Work through the data line by line, gathering every line that has the word "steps".

* DATA EXCERPT *
────────────────────────────────────────

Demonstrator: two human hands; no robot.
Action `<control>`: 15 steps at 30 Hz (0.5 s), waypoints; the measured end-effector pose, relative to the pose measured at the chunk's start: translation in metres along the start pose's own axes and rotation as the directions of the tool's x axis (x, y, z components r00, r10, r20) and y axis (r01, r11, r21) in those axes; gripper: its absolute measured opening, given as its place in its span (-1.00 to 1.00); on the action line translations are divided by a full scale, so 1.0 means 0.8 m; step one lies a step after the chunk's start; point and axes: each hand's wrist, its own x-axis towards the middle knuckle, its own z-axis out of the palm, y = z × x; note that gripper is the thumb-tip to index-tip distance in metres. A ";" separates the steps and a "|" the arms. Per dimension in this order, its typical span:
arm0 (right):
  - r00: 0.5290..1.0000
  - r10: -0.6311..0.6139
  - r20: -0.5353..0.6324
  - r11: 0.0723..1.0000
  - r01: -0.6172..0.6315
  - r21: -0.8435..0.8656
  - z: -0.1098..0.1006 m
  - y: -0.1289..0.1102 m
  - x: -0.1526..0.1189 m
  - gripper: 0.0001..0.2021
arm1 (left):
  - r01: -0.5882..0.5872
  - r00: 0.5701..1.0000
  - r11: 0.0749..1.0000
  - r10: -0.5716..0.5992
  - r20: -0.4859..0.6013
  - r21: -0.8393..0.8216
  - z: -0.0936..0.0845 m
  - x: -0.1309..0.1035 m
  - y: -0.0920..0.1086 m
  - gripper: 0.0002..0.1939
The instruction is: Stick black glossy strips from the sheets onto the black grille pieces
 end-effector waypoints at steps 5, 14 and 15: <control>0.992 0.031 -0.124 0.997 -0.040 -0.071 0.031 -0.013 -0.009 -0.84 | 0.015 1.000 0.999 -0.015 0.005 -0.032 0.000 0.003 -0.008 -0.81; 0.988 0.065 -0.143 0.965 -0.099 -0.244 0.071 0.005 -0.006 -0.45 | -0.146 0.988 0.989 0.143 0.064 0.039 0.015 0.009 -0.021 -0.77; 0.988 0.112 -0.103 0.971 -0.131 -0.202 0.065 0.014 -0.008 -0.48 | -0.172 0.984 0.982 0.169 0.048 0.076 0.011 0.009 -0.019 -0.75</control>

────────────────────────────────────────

* EXERCISE RESPONSE *
Action `<control>`: 15 steps at 30 Hz (0.5 s), waypoints; the measured end-effector pose, relative to the pose measured at the chunk's start: translation in metres along the start pose's own axes and rotation as the directions of the tool's x axis (x, y, z components r00, r10, r20) and y axis (r01, r11, r21) in those axes; gripper: its absolute measured opening, given as its place in its span (-1.00 to 1.00); on the action line translations are divided by a full scale, so 1.0 means 0.8 m; step one lies a step after the chunk's start; point and axes: each hand's wrist, its own x-axis towards the middle knuckle, its own z-axis out of the palm, y = z × x; note that gripper is the thumb-tip to index-tip distance in metres. A ";" separates the steps and a "|" the arms. Per dimension in this order, its typical span:
 end-effector waypoints at steps 5, 14 and 15: <control>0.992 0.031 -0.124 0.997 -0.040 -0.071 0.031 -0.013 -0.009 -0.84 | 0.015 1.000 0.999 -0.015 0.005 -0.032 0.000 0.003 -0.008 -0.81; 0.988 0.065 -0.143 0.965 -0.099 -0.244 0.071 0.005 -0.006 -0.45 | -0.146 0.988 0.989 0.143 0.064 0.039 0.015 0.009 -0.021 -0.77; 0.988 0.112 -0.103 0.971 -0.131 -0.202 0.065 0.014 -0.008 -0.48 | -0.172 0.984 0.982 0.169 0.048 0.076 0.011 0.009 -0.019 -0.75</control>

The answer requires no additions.